During the heyday of the dot-com era, book e-publishing was the oft-predicted Next Big Thing. A report from research firm Forrester at the end of 2000 forecast that the e-book market would take in $7.8 billion in revenue by 2005.

Whoops. The real numbers came in a little short. In 2006, e-book sales totaled $54 million, up from $44 million a year earlier, according to the Association of American Publishers. That's tiny compared with the massive, though stagnant, traditional book market, which held steady at about $24 billion for both years. Forrester no longer tracks the e-book market.

Theresa Horner, senior director of eBooks at HarperCollins, says the format "has been suffering a lack of respectability" ever since it missed the research firm's predictions from years ago -- and the corresponding hype with those expectations. Still, like many publishing executives I talked with to last week, she said a shift to digital is inevitable.

"I think what will change consumer behavior is a device that allows for a wide spectrum of reading -- newspapers, journals, books, textbooks, what have you," she said. "When you're able to do all your reading material in one place, that's when the idea of a reading device becomes much more appealing to the mass market."

A more affordable device than Sony's wouldn't hurt, either, she said.

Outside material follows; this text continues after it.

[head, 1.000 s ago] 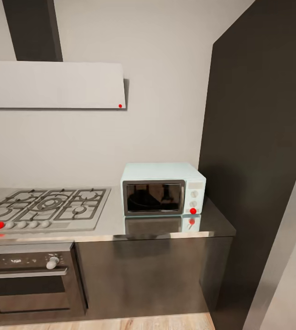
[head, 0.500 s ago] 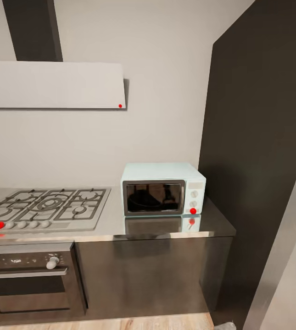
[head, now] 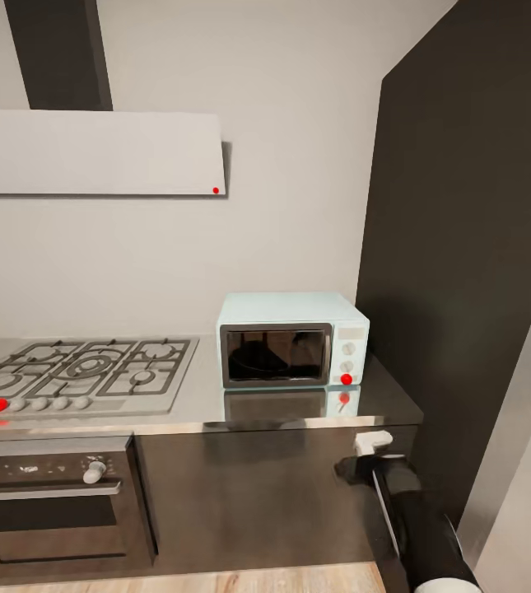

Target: In the kitchen, take the popcorn bag from the countertop, put it into the microwave, and heat it until the popcorn is cooked so the cooked popcorn ends up inside the bag.

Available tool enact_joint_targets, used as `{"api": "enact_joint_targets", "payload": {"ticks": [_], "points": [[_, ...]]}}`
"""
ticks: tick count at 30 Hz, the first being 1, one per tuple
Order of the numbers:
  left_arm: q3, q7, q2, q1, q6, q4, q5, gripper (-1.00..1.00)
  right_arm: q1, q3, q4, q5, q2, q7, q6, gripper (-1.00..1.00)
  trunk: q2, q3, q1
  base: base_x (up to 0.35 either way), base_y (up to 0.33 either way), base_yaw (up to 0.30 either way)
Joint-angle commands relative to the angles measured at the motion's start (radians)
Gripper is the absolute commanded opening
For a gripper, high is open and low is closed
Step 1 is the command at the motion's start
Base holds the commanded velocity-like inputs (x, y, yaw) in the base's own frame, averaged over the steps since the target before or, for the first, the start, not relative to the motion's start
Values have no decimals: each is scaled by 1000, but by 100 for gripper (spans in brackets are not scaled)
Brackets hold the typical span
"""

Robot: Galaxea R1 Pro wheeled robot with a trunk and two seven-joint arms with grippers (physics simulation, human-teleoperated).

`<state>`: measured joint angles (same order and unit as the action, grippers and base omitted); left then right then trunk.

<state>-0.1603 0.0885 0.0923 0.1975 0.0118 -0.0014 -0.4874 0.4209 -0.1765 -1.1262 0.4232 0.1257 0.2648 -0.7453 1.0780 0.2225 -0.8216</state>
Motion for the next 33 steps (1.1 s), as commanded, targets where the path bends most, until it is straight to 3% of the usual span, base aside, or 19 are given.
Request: {"api": "enact_joint_targets", "payload": {"ticks": [1,6,8,9,13,20,22,27,29,33], "points": [[-8,4,0,1,1,0,-8,100,13,-3,-26,10,1,10,-28,100,1,2,0,0,0,0],[-8,4,0,1,2,0,-8,100,100,-3,-69,9,-1,10,-123,100,1,2,0,0,0,0],[-8,4,0,1,2,0,-8,100,154,-3,-72,9,-2,9,-147,100,1,2,0,0,0,0],[-8,4,0,0,1,0,-7,100,222,-3,-91,9,-4,9,-159,100,1,2,0,0,0,0],[-8,4,0,1,1,0,-4,100,254,-3,-183,8,-4,10,-203,100,1,2,0,0,0,0],[-8,4,0,1,1,0,-2,100,331,-6,-198,5,-5,6,-224,100,1,2,0,0,0,0],[-8,4,0,1,1,0,-3,100,334,-12,-193,-4,-1,5,-187,100,1,2,0,0,0,0],[-8,4,0,1,1,0,-9,100,331,-13,-142,-40,-3,4,34,100,1,2,0,0,0,0],[-8,4,0,1,2,0,-11,100,324,-28,-12,-44,-9,-2,159,100,1,2,0,0,0,0],[-8,4,0,1,2,0,-11,100,322,-69,147,-44,-12,-8,277,100,1,2,0,0,0,0]]}}
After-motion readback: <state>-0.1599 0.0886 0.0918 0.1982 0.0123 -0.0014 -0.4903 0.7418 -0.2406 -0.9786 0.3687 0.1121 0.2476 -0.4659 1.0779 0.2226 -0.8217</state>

For the casual beach reader, there are a few disadvantages to "e-reading." Part of the pleasure of reading a book is lending it to a friend when you're done with it; with this gadget, that isn't possible. Another pleasure of reading, if you're proud of your habit, is seeing your books lined up on a shelf.

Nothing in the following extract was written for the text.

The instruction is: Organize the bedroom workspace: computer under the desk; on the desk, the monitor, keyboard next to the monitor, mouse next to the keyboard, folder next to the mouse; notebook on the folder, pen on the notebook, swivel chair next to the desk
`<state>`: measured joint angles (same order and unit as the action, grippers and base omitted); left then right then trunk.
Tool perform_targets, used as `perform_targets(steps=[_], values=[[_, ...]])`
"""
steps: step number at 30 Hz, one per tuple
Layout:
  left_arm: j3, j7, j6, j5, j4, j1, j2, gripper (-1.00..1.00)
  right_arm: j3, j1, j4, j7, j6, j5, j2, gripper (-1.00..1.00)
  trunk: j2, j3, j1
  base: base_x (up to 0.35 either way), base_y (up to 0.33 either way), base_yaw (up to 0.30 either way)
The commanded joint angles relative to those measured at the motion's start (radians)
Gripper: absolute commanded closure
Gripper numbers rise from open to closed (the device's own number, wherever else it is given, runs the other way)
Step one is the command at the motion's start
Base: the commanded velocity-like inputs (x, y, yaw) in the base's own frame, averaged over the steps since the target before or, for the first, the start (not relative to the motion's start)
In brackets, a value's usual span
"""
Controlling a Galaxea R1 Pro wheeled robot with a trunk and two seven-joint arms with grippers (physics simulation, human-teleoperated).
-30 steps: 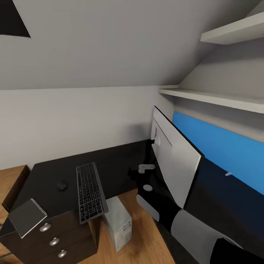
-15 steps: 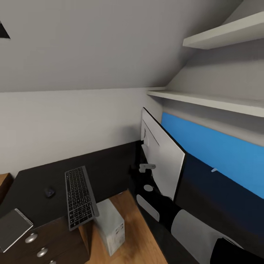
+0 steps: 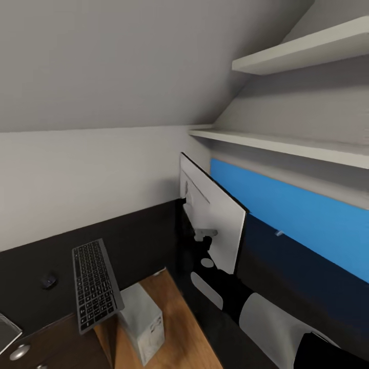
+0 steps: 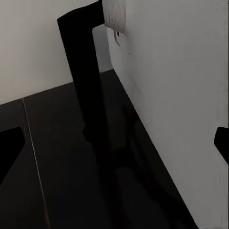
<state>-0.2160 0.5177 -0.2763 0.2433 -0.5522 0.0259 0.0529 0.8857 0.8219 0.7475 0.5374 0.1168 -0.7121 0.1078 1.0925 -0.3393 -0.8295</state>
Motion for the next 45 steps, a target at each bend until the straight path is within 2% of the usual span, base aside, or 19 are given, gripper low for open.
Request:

Yup, says Ron Hawkins , the vice president of Sony's eBook business: We know that already, thanks. "We've never had the hubris or the aim to say they we're going to supplant the printed book," he said.

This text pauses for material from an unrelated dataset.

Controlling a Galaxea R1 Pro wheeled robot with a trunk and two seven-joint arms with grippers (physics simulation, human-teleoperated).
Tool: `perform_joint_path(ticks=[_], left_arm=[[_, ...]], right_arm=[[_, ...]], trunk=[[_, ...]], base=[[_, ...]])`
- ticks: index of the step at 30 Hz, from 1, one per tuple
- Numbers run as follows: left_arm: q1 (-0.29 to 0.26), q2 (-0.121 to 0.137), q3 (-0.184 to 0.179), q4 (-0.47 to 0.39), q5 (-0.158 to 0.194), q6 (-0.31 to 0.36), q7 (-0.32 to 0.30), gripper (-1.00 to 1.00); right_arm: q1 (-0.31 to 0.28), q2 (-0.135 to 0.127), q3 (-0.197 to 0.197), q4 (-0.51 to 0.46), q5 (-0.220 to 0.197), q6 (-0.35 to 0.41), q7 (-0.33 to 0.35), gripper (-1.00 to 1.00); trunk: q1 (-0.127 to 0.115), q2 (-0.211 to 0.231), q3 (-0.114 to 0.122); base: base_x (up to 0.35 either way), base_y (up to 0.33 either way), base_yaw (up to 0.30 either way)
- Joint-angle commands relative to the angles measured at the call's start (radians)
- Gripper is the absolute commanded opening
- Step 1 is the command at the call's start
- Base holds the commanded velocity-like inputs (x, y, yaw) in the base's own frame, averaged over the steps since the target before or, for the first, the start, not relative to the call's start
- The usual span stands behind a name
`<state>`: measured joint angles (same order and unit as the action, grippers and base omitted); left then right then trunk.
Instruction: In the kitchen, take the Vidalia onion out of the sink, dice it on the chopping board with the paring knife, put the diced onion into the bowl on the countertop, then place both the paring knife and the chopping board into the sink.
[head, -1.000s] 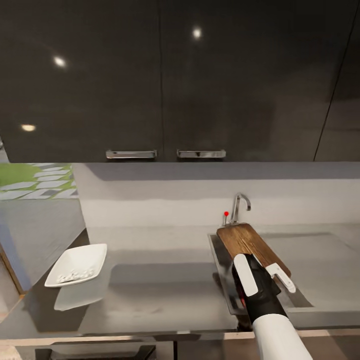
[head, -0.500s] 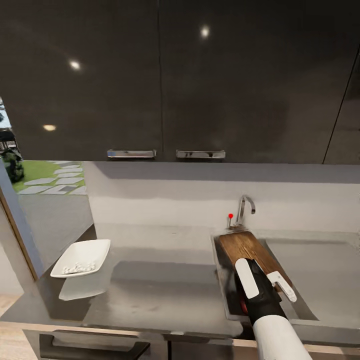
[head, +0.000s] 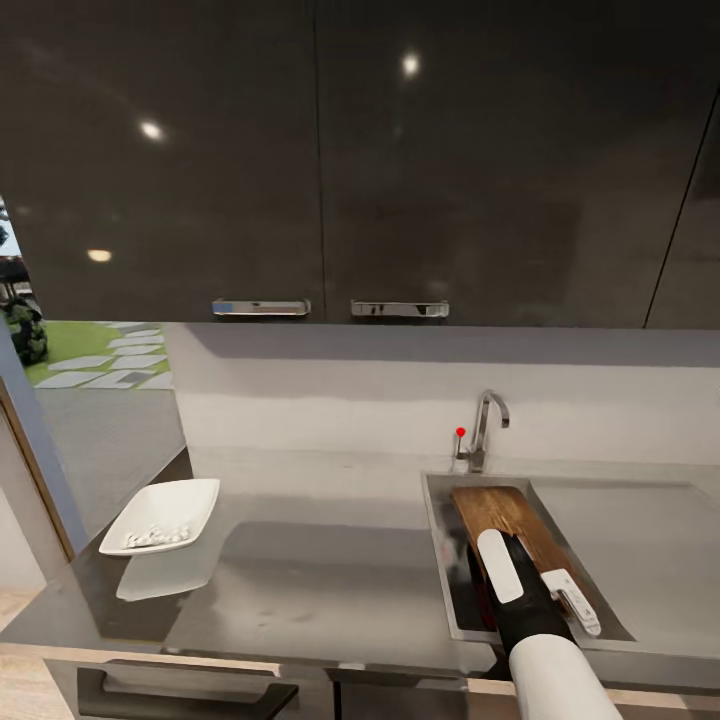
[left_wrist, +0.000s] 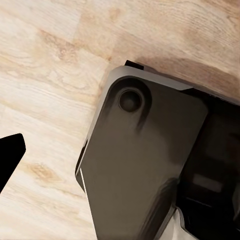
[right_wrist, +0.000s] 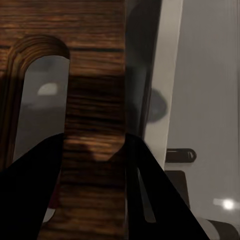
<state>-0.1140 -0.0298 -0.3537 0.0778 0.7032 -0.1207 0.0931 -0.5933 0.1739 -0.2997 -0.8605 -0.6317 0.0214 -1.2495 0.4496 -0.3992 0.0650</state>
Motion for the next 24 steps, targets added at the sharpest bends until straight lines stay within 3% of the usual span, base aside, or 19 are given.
perform_joint_path(ticks=[1, 24], left_arm=[[-0.001, -0.001, -0.008, 0.004, 0.005, -0.005, 0.000, 1.00], [-0.001, -0.003, -0.008, 0.004, 0.005, -0.005, -0.003, 1.00]], right_arm=[[0.000, 0.001, -0.002, -0.001, -0.002, 0.000, -0.002, -1.00], [0.000, 0.001, 0.001, 0.000, -0.004, 0.000, 0.006, -1.00]], trunk=[[0.000, -0.001, 0.000], [0.000, -0.001, 0.000]], base=[[0.000, 0.000, 0.000], [0.048, 0.000, 0.000]])
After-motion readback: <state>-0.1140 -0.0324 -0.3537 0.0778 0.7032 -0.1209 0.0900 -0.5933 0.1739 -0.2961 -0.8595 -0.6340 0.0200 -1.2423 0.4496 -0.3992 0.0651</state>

Hawkins said the Sony Reader is mainly for commuters and frequent travelers. He declined to share sales figures for the device or for the online Sony Connect store, which sells digital book files.

Some fans of the device say they're ready for the digital era.

"My home library is overstuffed as it is. I have books piled up that I don't have space for," said Michael Thompson, a Philadelphia bookworm who bought the Sony device when it was released last year. Thompson admits he has a conflict of interest here: He's a bookseller at Borders, which sells the device. Still, Thompson buys books online when he can, even though he doesn't get a discount when he shops at Sony's online store, as he does at Borders.

Sony's Connect store carries 15,000 titles. By comparison, the typical Barnes & Noble carries about 200,000 titles. The chances that you're going to find a recent bestseller are decent, but there is a hit-and-miss element here: Harry Potter isn't available in this format, for example.

The downloaded books generally cost 20 to 30 percent less than their dead-tree counterparts. I bought three books for my vacation reading and saved about $4 off the cost at, not including shipping. In other words, this device is more attractive for people looking to save shelf space rather than money.

The 1999 Rocket eBook, which I also tested all those years ago, was a well-designed product, though overpriced at $500. The Sony reader is an improvement in every way: It holds more books, has a longer battery life, a better book selection and a better price.

All in all, I'd say the publishing industry's digital revolution has turned a page here, but we're still early in the first chapter.